Records for the task START
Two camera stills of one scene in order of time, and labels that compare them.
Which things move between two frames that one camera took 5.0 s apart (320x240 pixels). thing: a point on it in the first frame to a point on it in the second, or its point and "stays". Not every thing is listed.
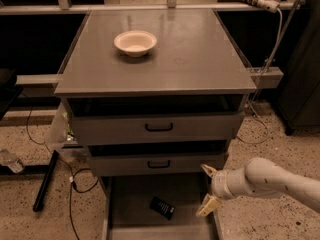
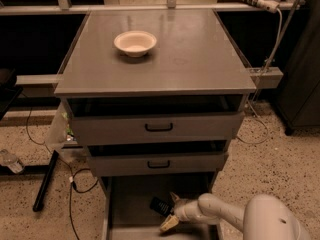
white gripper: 220,184 to 182,211
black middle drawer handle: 160,166 stays
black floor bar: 39,202 stays
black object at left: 9,91 stays
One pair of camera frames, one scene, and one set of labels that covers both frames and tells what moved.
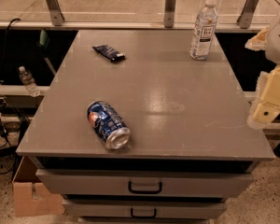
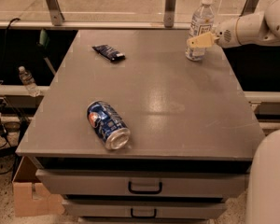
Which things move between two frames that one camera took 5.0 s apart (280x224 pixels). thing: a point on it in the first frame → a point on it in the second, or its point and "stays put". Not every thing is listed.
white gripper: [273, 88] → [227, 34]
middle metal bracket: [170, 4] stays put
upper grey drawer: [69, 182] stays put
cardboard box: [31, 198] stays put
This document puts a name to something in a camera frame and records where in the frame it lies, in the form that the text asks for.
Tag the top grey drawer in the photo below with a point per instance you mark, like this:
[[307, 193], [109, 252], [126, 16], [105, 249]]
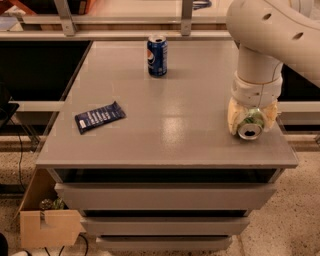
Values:
[[165, 196]]

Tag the grey drawer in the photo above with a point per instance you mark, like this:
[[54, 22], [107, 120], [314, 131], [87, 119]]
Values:
[[165, 196], [164, 226], [133, 243]]

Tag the cardboard box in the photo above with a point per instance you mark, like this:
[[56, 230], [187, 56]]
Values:
[[40, 225]]

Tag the middle grey drawer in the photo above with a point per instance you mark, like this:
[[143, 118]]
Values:
[[164, 226]]

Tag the green soda can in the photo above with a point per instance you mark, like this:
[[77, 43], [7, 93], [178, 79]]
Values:
[[252, 126]]

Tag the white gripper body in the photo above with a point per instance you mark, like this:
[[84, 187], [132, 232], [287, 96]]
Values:
[[256, 93]]

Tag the bottom grey drawer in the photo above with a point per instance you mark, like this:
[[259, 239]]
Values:
[[133, 243]]

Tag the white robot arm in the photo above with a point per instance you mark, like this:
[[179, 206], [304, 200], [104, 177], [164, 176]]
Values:
[[270, 34]]

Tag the grey drawer cabinet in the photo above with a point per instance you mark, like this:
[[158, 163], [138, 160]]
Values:
[[175, 129]]

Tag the dark blue snack bag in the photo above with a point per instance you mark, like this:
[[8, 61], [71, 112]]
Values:
[[98, 117]]

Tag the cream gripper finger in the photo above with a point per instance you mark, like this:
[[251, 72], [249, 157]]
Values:
[[270, 113], [236, 114]]

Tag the metal frame rail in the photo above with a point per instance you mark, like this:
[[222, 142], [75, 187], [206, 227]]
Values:
[[108, 20]]

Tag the blue pepsi can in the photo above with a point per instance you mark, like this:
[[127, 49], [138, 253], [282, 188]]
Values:
[[157, 47]]

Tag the crumpled items in box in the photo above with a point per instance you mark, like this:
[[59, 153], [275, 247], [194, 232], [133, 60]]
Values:
[[51, 203]]

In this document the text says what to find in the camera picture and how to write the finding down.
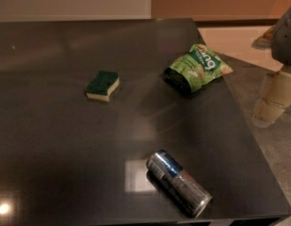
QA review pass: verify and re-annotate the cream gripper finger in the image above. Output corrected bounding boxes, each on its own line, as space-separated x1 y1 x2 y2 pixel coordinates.
251 65 291 128

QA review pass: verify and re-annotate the silver blue redbull can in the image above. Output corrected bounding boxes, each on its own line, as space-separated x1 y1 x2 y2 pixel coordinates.
146 150 212 218

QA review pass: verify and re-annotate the green snack bag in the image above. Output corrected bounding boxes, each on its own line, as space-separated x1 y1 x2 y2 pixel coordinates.
165 43 233 93

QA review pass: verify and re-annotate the green yellow sponge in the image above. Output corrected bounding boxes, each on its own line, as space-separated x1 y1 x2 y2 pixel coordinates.
85 71 120 102
Records for the task END
### [Task objective]
Strip out the pictures and quote the remaining data word for word.

### [Written response]
Two camera stills of one scene in order of time, and labels that compare them.
Which things move between two frames that one camera took 5.0 s apart (320x240 pixels). thing: a point on it in the first frame to a point on it in the second, or its point and "stays". Not every thing is listed.
white gripper: 220,184 to 182,211
black middle drawer handle: 160,166 stays
black floor bar: 39,202 stays
black object at left: 9,91 stays
One pair of camera frames, one scene, and one set of labels that covers both frames and tells what moved.
Which things move between two frames that one camera took 5.0 s apart (280x224 pixels). thing: a point on it in the first frame → a point on it in the second, or its point and "stays put". Not every thing is listed.
white gripper: [273, 88] → [227, 34]
middle metal bracket: [170, 4] stays put
upper grey drawer: [69, 182] stays put
cardboard box: [31, 198] stays put
This document puts a name to something in a camera frame and records where in the frame it lies, in the form that the text asks for.
Tag the top grey drawer in the photo below with a point per instance you mark, like this:
[[307, 193], [109, 252], [126, 16], [105, 249]]
Values:
[[165, 196]]

Tag the grey drawer in the photo above with a point per instance you mark, like this:
[[54, 22], [107, 120], [314, 131], [87, 119]]
Values:
[[165, 196], [164, 226], [133, 243]]

Tag the cardboard box in the photo above with a point per instance you mark, like this:
[[56, 230], [187, 56]]
Values:
[[40, 225]]

Tag the middle grey drawer in the photo above with a point per instance you mark, like this:
[[143, 118]]
Values:
[[164, 226]]

Tag the green soda can in the photo above with a point per instance you mark, like this:
[[77, 43], [7, 93], [178, 79]]
Values:
[[252, 126]]

Tag the white gripper body in the photo above with a point per instance you mark, like this:
[[84, 187], [132, 232], [287, 96]]
Values:
[[256, 93]]

Tag the bottom grey drawer in the photo above with a point per instance you mark, like this:
[[259, 239]]
Values:
[[133, 243]]

Tag the white robot arm in the photo above with a point per instance you mark, like this:
[[179, 206], [304, 200], [104, 177], [164, 176]]
Values:
[[270, 34]]

Tag the grey drawer cabinet in the photo above with a point per instance you mark, like this:
[[158, 163], [138, 160]]
Values:
[[175, 129]]

Tag the dark blue snack bag in the photo above with a point per instance you mark, like this:
[[8, 61], [71, 112]]
Values:
[[98, 117]]

Tag the cream gripper finger in the photo above with a point per instance you mark, like this:
[[251, 72], [249, 157]]
Values:
[[270, 113], [236, 114]]

Tag the metal frame rail in the photo above with a point per instance you mark, like this:
[[222, 142], [75, 187], [206, 227]]
Values:
[[108, 20]]

Tag the blue pepsi can in the photo above with a point per instance you mark, like this:
[[127, 49], [138, 253], [282, 188]]
Values:
[[157, 47]]

Tag the crumpled items in box in the photo above with a point per instance you mark, like this:
[[59, 153], [275, 247], [194, 232], [133, 60]]
Values:
[[51, 203]]

In this document the text says what to find in the camera picture and how to write the finding down.
QA review pass: verify and re-annotate the cream gripper finger in the image above. Output corrected bounding boxes, each on its own line, as space-separated x1 y1 x2 y2 pixel coordinates.
251 65 291 128

QA review pass: verify and re-annotate the silver blue redbull can in the image above. Output corrected bounding boxes, each on its own line, as space-separated x1 y1 x2 y2 pixel coordinates.
146 150 212 218

QA review pass: verify and re-annotate the green snack bag in the image above. Output corrected bounding boxes, each on its own line, as space-separated x1 y1 x2 y2 pixel coordinates.
165 43 233 93

QA review pass: verify and re-annotate the green yellow sponge in the image above. Output corrected bounding boxes, each on its own line, as space-separated x1 y1 x2 y2 pixel coordinates.
85 71 120 102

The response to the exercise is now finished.